DIRECTIONS. Write out the data below exactly, beginning with the first line and ending once the line that has "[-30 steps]" is written.

RAW DATA Start Marker

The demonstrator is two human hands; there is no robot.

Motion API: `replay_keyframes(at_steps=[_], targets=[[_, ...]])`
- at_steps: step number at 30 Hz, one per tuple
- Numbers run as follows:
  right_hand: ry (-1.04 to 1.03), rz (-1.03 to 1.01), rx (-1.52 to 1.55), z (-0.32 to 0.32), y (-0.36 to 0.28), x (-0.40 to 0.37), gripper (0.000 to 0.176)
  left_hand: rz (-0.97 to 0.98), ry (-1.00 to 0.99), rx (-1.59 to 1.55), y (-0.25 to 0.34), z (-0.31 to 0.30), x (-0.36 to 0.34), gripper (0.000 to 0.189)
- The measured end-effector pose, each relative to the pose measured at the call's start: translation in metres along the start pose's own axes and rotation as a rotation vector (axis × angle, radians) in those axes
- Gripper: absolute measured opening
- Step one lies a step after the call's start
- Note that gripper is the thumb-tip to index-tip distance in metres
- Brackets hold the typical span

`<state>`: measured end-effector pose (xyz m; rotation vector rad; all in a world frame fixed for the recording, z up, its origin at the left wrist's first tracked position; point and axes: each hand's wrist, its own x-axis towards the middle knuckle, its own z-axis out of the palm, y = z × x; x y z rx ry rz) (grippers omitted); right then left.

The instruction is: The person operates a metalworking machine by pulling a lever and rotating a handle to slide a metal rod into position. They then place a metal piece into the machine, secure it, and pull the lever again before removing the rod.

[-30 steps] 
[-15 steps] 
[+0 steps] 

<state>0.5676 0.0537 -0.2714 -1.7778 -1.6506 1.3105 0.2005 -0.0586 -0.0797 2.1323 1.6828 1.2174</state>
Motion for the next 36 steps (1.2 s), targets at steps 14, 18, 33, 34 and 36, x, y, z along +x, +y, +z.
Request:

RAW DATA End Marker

EXERCISE RESPONSE.
The demonstrator is two human hands; there is no robot.

Motion API: `replay_keyframes(at_steps=[_], targets=[[_, ...]])`
- at_steps: step number at 30 Hz, one per tuple
- Numbers run as follows:
  right_hand: ry (-1.04 to 1.03), rz (-1.03 to 1.01), rx (-1.52 to 1.55), z (-0.32 to 0.32), y (-0.36 to 0.28), x (-0.40 to 0.37), gripper (0.000 to 0.176)
  left_hand: rz (-0.97 to 0.98), ry (-1.00 to 0.99), rx (-1.59 to 1.55), y (-0.25 to 0.34), z (-0.31 to 0.30), x (-0.36 to 0.34), gripper (0.000 to 0.189)
- The measured end-effector pose, each relative to the pose measured at the call's start: translation in metres along the start pose's own axes and rotation as a rotation vector (axis × angle, radians) in those axes
- Gripper: absolute measured opening
- Step one lies a step after the call's start
- Note that gripper is the thumb-tip to index-tip distance in metres
- Brackets hold the typical span

`<state>`: measured end-effector pose (xyz m; rotation vector rad; all in a world frame fixed for the recording, z up, its origin at the left wrist's first tracked position; point and axes: each hand's wrist, its own x-axis towards the middle knuckle, its own z-axis out of the palm, y = z × x; x y z rx ry rz) (grippers omitted); right then left.

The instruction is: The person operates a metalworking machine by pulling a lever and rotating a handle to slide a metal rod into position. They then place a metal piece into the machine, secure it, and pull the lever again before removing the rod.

[-30 steps] 

No additional answer is needed.